▸ Work task
Return only how many lines in the data include the string "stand".

▸ Provided material
*** Block opens ***

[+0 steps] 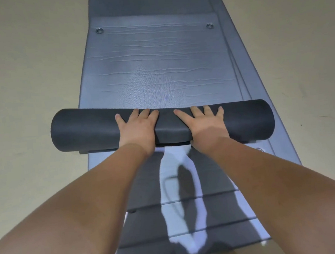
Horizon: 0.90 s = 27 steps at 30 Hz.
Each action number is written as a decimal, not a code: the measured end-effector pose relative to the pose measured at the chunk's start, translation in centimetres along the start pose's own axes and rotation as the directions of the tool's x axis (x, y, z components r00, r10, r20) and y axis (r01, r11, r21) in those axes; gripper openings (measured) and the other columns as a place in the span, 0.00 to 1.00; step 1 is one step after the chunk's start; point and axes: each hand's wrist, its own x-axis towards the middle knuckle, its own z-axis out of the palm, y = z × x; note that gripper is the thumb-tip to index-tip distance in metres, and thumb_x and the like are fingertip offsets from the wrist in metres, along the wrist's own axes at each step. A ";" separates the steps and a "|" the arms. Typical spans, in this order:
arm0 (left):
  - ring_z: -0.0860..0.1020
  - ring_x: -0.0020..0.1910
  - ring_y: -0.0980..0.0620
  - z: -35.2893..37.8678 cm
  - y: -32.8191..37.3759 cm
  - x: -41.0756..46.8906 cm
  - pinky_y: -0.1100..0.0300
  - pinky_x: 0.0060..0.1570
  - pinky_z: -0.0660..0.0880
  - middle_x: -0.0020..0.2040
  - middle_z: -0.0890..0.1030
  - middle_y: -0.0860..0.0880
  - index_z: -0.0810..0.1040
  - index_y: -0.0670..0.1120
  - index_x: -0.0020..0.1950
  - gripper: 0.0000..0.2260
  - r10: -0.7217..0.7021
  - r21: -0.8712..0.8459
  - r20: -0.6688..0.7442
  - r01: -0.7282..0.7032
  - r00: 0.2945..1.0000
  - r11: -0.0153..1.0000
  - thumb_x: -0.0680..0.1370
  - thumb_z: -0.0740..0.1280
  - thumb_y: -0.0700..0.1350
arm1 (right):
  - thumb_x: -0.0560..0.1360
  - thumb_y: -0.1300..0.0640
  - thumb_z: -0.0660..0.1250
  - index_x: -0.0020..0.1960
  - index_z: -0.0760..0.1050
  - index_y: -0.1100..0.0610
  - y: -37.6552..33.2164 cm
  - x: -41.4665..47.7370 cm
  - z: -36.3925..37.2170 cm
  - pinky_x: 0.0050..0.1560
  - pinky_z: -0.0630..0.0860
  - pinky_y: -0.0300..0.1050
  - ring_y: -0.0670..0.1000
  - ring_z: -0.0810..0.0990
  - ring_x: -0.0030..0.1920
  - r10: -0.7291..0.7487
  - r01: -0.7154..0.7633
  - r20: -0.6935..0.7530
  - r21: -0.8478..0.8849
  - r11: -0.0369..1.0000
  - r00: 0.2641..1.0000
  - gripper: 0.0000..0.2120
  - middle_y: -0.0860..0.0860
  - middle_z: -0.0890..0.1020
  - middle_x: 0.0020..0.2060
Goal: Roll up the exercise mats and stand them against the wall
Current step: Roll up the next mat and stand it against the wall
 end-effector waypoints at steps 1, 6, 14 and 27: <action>0.62 0.75 0.47 0.0 0.1 -1.1 0.27 0.71 0.53 0.73 0.68 0.54 0.59 0.56 0.77 0.38 0.004 -0.010 0.005 -0.004 1.000 1.000 0.71 0.72 0.42 | 0.77 0.57 0.71 0.82 0.40 0.34 -0.3 -0.9 0.2 0.75 0.48 0.76 0.66 0.55 0.81 -0.004 0.004 0.005 0.011 1.000 1.000 0.50 0.54 0.59 0.82; 0.66 0.70 0.47 -0.3 0.4 -7.4 0.28 0.72 0.53 0.69 0.72 0.54 0.64 0.56 0.75 0.33 -0.005 -0.070 0.080 0.011 0.997 0.997 0.72 0.68 0.39 | 0.74 0.54 0.73 0.81 0.39 0.33 -2.3 -6.7 1.2 0.75 0.49 0.76 0.64 0.56 0.80 -0.017 0.012 0.113 0.049 0.999 0.993 0.52 0.53 0.59 0.81; 0.68 0.69 0.51 0.5 1.0 -11.7 0.29 0.72 0.53 0.65 0.73 0.58 0.64 0.61 0.73 0.34 -0.016 -0.105 0.223 0.040 0.975 0.994 0.71 0.72 0.46 | 0.67 0.47 0.79 0.83 0.50 0.40 -3.3 -15.4 5.0 0.75 0.40 0.78 0.66 0.50 0.82 0.035 -0.029 -0.080 0.084 0.996 0.996 0.53 0.59 0.56 0.82; 0.28 0.78 0.38 2.1 1.8 -13.2 0.24 0.70 0.38 0.79 0.27 0.45 0.25 0.52 0.78 0.64 0.008 0.018 0.098 -0.010 0.995 1.000 0.64 0.69 0.75 | 0.57 0.15 0.65 0.79 0.25 0.40 -2.0 -9.0 2.4 0.74 0.36 0.77 0.64 0.31 0.81 0.031 -0.032 0.022 0.039 0.999 0.999 0.69 0.52 0.33 0.82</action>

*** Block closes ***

▸ Task output
2